EXERCISE PROMPT: Each line of the data that mentions the string "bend" needs to be identified and copied.

Records from a data source:
****************

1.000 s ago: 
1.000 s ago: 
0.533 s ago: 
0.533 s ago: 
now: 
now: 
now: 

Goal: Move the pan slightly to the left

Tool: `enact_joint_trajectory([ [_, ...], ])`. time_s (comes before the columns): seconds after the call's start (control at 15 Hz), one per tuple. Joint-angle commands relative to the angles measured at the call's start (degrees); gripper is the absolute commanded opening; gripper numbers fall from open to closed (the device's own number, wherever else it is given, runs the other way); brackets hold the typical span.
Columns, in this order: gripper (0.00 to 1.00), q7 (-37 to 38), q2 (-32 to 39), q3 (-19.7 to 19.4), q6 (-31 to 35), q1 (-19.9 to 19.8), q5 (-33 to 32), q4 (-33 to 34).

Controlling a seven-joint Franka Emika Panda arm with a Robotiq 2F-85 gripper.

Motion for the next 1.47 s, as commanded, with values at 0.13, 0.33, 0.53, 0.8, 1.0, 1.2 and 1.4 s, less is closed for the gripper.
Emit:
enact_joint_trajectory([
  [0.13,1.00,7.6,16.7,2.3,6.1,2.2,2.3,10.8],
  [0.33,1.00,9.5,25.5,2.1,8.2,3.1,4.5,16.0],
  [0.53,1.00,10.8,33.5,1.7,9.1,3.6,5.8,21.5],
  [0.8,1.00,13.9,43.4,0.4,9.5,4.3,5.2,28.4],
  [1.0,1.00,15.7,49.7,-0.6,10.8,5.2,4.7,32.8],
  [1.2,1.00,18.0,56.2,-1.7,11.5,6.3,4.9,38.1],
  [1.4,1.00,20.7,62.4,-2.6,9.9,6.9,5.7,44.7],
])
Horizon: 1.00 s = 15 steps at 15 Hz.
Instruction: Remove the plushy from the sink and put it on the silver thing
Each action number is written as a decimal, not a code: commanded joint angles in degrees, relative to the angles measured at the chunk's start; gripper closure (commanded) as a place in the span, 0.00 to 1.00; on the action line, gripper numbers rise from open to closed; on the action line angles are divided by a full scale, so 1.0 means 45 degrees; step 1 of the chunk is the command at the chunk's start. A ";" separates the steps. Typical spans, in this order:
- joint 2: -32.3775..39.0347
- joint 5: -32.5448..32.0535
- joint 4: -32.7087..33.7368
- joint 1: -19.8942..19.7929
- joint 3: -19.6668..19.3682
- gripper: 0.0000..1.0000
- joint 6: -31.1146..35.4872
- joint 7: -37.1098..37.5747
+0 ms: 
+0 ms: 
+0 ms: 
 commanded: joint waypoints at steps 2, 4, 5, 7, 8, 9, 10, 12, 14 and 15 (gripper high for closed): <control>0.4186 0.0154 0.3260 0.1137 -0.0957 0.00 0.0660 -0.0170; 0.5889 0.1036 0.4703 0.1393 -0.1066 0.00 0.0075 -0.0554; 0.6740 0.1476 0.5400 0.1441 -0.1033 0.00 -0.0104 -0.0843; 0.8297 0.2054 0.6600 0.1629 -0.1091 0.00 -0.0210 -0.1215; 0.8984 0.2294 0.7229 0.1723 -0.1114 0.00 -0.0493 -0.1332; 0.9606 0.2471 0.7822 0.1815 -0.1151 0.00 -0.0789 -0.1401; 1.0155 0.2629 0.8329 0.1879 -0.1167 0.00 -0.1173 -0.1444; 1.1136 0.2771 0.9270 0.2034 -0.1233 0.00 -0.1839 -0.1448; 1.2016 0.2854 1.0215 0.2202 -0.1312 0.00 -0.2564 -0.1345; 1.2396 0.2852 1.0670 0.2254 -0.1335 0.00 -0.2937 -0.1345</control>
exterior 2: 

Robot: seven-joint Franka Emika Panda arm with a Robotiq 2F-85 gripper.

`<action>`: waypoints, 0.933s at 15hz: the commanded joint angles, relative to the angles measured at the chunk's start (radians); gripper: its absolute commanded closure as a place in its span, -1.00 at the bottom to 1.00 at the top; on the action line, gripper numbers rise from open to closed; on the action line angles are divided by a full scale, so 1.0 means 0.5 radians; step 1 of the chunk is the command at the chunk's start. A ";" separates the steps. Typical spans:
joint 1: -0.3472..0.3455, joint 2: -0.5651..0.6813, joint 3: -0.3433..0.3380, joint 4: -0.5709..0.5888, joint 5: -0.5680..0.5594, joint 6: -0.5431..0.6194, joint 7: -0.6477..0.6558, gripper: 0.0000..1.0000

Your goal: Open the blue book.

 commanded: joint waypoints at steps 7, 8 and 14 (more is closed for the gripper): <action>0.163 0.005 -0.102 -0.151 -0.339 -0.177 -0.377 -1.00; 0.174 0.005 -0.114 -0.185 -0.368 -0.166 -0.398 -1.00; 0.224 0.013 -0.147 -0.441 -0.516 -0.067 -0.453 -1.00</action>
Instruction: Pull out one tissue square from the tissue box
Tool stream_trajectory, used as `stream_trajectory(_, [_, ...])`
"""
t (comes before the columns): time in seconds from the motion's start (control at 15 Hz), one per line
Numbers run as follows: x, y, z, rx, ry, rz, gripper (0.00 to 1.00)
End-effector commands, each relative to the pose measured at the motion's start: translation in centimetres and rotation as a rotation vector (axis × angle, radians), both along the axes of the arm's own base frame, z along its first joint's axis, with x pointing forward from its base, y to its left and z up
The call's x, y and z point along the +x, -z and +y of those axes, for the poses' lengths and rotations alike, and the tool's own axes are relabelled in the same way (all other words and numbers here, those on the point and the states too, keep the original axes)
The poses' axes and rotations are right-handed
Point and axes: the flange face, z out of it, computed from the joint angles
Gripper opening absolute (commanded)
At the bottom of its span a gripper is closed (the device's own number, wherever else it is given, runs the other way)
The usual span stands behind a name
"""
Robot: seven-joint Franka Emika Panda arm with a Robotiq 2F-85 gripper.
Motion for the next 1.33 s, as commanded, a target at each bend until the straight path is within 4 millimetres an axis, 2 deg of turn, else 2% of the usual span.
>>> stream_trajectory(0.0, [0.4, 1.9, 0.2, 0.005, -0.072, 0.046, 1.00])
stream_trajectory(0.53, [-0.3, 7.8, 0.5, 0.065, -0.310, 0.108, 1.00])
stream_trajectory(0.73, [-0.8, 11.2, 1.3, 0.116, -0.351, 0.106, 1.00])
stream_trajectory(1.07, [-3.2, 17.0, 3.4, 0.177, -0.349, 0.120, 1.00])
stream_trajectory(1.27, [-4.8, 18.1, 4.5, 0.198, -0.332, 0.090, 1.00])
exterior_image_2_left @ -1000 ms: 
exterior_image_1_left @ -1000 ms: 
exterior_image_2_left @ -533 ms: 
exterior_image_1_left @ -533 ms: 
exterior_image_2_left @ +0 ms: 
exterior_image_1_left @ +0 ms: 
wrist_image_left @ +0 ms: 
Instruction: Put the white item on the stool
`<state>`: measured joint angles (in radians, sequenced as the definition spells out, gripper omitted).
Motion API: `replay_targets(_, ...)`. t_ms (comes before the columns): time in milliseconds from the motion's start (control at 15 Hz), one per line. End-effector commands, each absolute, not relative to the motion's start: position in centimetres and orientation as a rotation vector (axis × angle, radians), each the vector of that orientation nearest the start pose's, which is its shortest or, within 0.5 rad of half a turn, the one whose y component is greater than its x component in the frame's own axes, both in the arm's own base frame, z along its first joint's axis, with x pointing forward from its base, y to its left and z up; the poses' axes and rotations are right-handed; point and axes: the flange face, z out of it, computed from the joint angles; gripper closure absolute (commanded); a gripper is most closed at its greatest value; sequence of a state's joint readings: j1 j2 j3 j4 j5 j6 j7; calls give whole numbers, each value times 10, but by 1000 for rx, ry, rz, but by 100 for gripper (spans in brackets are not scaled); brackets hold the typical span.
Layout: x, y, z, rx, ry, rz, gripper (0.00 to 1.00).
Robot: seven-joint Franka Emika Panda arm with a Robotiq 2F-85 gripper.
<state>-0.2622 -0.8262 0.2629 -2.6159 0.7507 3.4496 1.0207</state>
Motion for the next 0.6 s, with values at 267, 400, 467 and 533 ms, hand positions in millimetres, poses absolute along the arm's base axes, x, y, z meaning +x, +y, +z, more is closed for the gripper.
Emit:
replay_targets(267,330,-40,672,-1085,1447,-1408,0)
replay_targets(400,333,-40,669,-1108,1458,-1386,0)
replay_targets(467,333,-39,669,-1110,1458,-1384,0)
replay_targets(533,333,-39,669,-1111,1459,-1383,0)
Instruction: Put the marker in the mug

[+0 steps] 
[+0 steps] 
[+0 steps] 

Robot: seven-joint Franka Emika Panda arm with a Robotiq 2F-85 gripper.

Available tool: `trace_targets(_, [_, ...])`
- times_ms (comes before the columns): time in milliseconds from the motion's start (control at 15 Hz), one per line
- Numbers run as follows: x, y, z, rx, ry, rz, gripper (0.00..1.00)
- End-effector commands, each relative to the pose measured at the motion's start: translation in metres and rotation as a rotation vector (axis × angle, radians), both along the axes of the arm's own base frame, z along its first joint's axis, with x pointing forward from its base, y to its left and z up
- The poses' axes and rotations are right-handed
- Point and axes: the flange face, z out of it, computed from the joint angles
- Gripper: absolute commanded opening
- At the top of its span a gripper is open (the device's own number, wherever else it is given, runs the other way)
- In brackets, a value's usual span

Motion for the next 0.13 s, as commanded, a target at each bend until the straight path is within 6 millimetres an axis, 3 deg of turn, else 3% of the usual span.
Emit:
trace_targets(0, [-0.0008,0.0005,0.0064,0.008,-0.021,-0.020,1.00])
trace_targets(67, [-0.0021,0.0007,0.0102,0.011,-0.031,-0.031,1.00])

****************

TASK RESPONSE:
Motion for the next 1.33 s, as commanded, a target at each bend until the straight path is within 4 millimetres an axis, 2 deg of turn, else 2% of the usual span.
Motion for the next 0.13 s, as commanded, a target at each bend until the straight path is within 6 millimetres an axis, 3 deg of turn, else 3% of the usual span.

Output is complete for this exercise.